Prompt – From the first line of the data down to the line bearing "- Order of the", output every line exactly and include no pictures.

Information provided –

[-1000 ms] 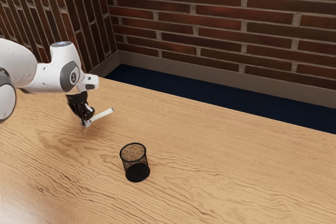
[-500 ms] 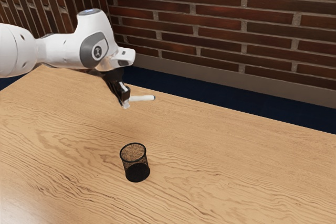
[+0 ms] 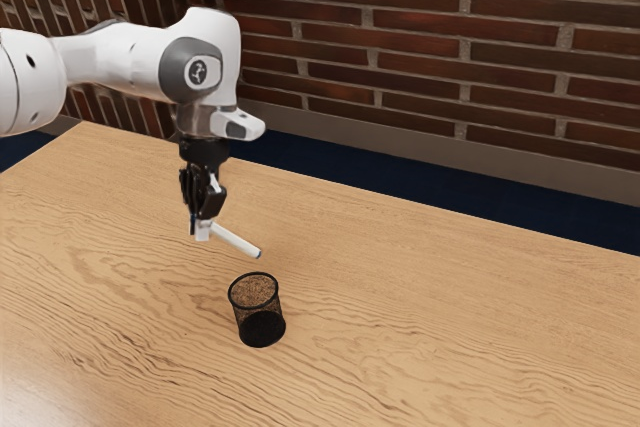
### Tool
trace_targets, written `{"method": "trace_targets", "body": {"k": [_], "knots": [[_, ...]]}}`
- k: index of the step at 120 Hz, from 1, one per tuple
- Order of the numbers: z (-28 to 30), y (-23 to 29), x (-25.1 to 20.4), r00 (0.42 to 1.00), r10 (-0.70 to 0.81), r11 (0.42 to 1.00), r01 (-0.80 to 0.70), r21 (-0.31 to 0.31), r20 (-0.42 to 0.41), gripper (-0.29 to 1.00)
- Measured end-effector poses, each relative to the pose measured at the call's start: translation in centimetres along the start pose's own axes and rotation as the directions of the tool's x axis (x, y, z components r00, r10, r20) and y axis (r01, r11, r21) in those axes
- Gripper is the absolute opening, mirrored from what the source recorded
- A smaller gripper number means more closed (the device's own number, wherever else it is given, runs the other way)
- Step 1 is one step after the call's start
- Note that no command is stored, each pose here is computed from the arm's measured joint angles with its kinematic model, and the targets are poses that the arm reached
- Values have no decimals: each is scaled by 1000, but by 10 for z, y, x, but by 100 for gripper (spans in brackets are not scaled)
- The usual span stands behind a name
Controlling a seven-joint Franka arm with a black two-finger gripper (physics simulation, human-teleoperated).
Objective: Put the marker into the pen holder.
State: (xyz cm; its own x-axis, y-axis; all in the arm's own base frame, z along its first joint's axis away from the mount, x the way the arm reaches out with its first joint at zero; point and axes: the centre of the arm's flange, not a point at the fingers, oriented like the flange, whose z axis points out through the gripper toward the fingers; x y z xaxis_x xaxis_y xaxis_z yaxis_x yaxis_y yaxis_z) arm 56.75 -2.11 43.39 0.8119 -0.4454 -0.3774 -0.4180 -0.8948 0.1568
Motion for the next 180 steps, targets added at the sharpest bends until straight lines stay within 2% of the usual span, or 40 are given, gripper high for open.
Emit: {"method": "trace_targets", "body": {"k": [28,56,98,144,168,180], "knots": [[7,29,-16,985,7,999,-2,-32,170,-6],[11,39,2,973,3,999,4,-33,232,-6],[37,36,44,959,-11,999,19,-26,284,-6],[56,20,74,966,-38,999,38,4,255,-5],[53,20,74,971,-46,999,48,-4,233,37],[6,21,49,990,-58,998,56,15,129,49]]}}
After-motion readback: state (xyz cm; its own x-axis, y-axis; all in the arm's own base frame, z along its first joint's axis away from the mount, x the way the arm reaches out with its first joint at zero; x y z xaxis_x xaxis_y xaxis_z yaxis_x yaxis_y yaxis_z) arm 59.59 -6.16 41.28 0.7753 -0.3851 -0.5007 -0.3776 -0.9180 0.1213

Answer area –
[-1000 ms] 
[-500 ms] 
[+0 ms] 
### Tool
trace_targets, written `{"method": "trace_targets", "body": {"k": [_], "knots": [[_, ...]]}}`
- k: index of the step at 120 Hz, from 1, one per tuple
- Order of the numbers: z (-28 to 30), y (-23 to 29), x (-25.1 to 20.4), r00 (0.42 to 1.00), r10 (-0.70 to 0.81), r11 (0.42 to 1.00), r01 (-0.80 to 0.70), r21 (-0.31 to 0.31), r20 (-0.42 to 0.41), gripper (-0.29 to 1.00)

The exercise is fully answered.